Jacqueline Kennedy was a quiet and demure woman, yet she was often the main focus of attention in any room. The perfect complement to her husband's often outgoing charisma and charm, she understood the importance of image, especially in the political arena. When her husband died, a grieving nation looked to her for their lead in how to slowly recover.
The newest film in a sea of movies about this famous couple and that fateful day is Jackie. Opening in wide release in theaters this week, the Fox Searchlight film is an intimate, yet fictional, look at the First Lady during a tumultuous time in American history. Her dignity and grace at a time of personal tragedy formed a foundation for the rest of the country to follow.
This movie is really made up of pieces ranging over the course of a little over one week. We begin with a Times reporter (Billy Crudup; Big Fish) visiting Jackie (Natalie Portman; Black Swan) in Massachusetts to write a story about the President and her one week after his death. She is sometimes vague, and other times demanding, all while painfully aware that this male reporter sees her as a fragile female in a male dominated world. His aggravation with her tenacity to "edit" him created a palpable tension between the two.
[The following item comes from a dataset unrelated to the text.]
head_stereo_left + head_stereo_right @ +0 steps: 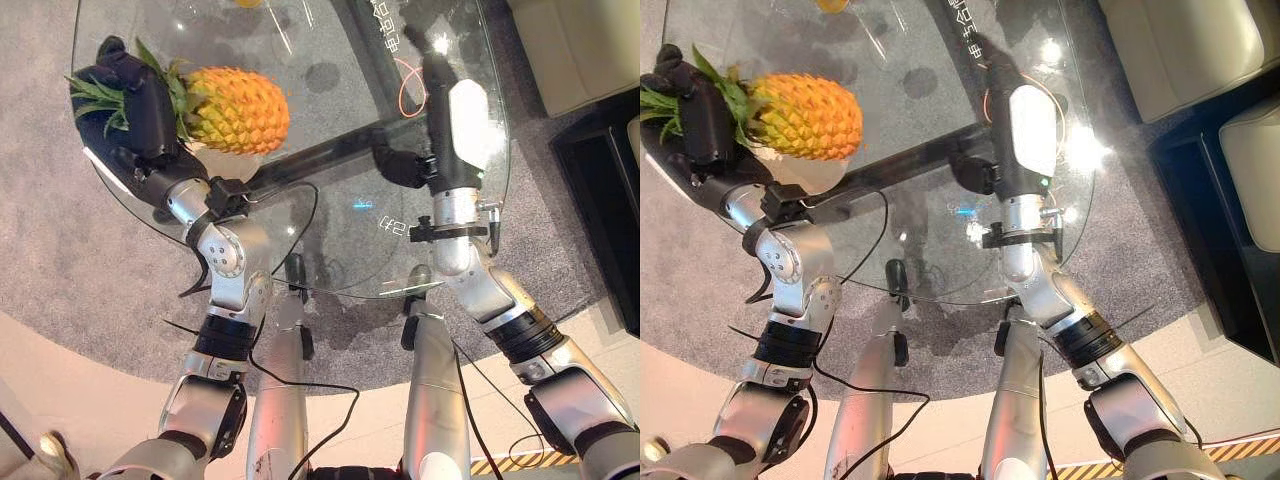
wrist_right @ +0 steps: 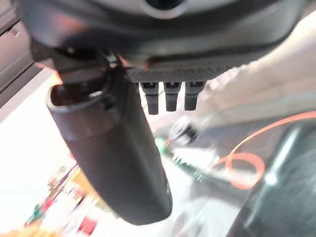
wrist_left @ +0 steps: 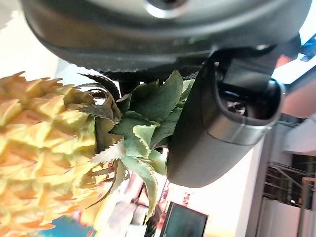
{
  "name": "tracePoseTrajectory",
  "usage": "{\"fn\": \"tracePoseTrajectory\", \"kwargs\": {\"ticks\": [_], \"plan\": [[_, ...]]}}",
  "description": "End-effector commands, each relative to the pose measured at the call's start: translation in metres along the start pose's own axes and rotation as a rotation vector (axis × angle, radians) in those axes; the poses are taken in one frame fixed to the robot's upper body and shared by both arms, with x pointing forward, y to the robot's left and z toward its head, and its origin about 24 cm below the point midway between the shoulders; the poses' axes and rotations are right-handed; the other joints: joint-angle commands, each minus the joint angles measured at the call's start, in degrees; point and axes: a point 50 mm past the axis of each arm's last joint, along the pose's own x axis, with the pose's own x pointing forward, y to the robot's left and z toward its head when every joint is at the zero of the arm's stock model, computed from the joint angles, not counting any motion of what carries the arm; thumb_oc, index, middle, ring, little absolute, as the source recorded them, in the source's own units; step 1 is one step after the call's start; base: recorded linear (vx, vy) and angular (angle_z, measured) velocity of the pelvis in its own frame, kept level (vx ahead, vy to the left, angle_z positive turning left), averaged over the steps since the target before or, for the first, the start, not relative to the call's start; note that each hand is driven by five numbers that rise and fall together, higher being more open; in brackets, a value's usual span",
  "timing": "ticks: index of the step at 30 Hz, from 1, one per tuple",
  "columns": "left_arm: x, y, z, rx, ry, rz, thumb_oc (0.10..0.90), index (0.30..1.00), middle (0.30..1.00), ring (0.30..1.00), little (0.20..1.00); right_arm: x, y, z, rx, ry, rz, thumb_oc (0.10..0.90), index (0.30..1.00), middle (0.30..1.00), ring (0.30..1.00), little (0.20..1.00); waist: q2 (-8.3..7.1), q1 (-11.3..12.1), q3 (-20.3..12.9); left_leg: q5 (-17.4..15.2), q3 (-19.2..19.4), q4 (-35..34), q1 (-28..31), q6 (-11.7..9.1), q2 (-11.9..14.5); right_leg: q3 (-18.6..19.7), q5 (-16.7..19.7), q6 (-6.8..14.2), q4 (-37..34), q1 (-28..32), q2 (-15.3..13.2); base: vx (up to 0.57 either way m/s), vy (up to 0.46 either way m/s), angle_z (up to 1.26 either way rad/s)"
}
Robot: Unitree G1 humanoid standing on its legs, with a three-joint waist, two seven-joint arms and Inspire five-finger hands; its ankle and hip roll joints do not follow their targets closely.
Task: Pick up the fruit to the plate
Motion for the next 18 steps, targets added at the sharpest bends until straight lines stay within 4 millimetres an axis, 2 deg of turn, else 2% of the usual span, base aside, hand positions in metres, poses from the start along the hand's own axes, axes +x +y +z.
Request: {"fn": "tracePoseTrajectory", "kwargs": {"ticks": [1, 11, 18], "plan": [[0.028, -0.04, 0.048, -0.085, -0.384, -0.128, 0.1, 0.3, 0.3, 0.3, 0.2, 0.021, -0.03, 0.014, 0.088, -0.045, -0.257, 0.8, 0.9, 0.9, 0.9, 0.9, -1.78, 0.52, -1.38, -6.7, 1.68, 4.74, 0.35, 0.22, -1.46, -4.35, 4.58, 0.27, -8.22, 2.92, 1.18, 0.0, 0.0, 0.0], [0.053, -0.019, 0.04, 0.059, -0.449, 0.001, 0.1, 0.3, 0.3, 0.3, 0.2, -0.001, -0.052, -0.061, 0.112, 0.37, -0.443, 0.8, 0.9, 0.9, 0.9, 0.9, -1.8, -0.91, -1.38, -7.26, 2.41, 5.11, 0.34, 0.01, -0.74, -3.45, 3.77, -0.03, -7.2, 2.06, 1.84, 0.01, 0.024, -0.01], [0.085, -0.007, 0.043, 0.179, -0.486, 0.087, 0.1, 0.3, 0.3, 0.3, 0.2, -0.03, -0.067, -0.115, 0.087, 0.642, -0.546, 0.8, 0.9, 0.9, 0.9, 0.9, -2.09, -1.83, -1.38, -7.7, 2.88, 6.2, -0.06, -0.26, -0.1, -3.29, 3.3, -0.35, -6.46, 1.46, 1.98, 0.01, 0.017, -0.05]]}}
The other portion of the movie is what happens the minutes and days after her husband's assassination. We see her with Robert F. Kennedy (Peter Sarsgaard; The Magnificent Seven) accompanying the coffin. We see her take off that now famous pink suit stained and showering to wash off her husband's blood. We see her making funeral arrangements and insist on the eight-block walk to the capitol and we see her in her private moments explaining to Caroline and John John why Daddy isn't coming home. Finally, we watch her privately grieve as she tries on every dress and piece of jewelry in her closet while listening to her husband's favorite record, "Camelot".
The former portions of the film are less than stellar and not nearly as interesting as the latter portions. The interview scenes are condescendingly awkward from both characters and unfold at a rather slow pace. The private scenes and the moments in the White House are decidedly different in feel, as Portman's Jackie is, at turns, commanding and lost. She seems acutely aware that all eyes are on her and while she manages to hold her emotions in check, she also fiercely fights for what she feels is a dignified procession and funeral fit for a president.
Portman is good as Mrs. Kennedy but she seems to get in her own way. Her portrayal of the First Lady is rather "breathy" a la Marilyn Monroe (ironically). Unfortunately, it is distracting at times, annoying at others. However, her portrayal of Jackie's emotions are fitting and poignant. Sarsgaard is solid as Bobby Kennedy and Crudup does a great job as the chauvinistic, yet professional, reporter.
I wonder how much of the screenplay is based on truth and how much is dramatized for the screen. There are moments in the White House where you almost forget she is the First Lady and simply see a fragile, shattered woman who lost a newborn and her husband less than 4 months apart. The realism of those moments is a testament to Portman's acting ability as she manages to evoke sympathy from the audience while constantly sounding out of breath.
As a drama, Jackie isn't bad but, as I mentioned, I wonder how historically accurate it is. Overall, it's a decent film especially for an older generation who remembers the young first lady and the day that changed lives all over America.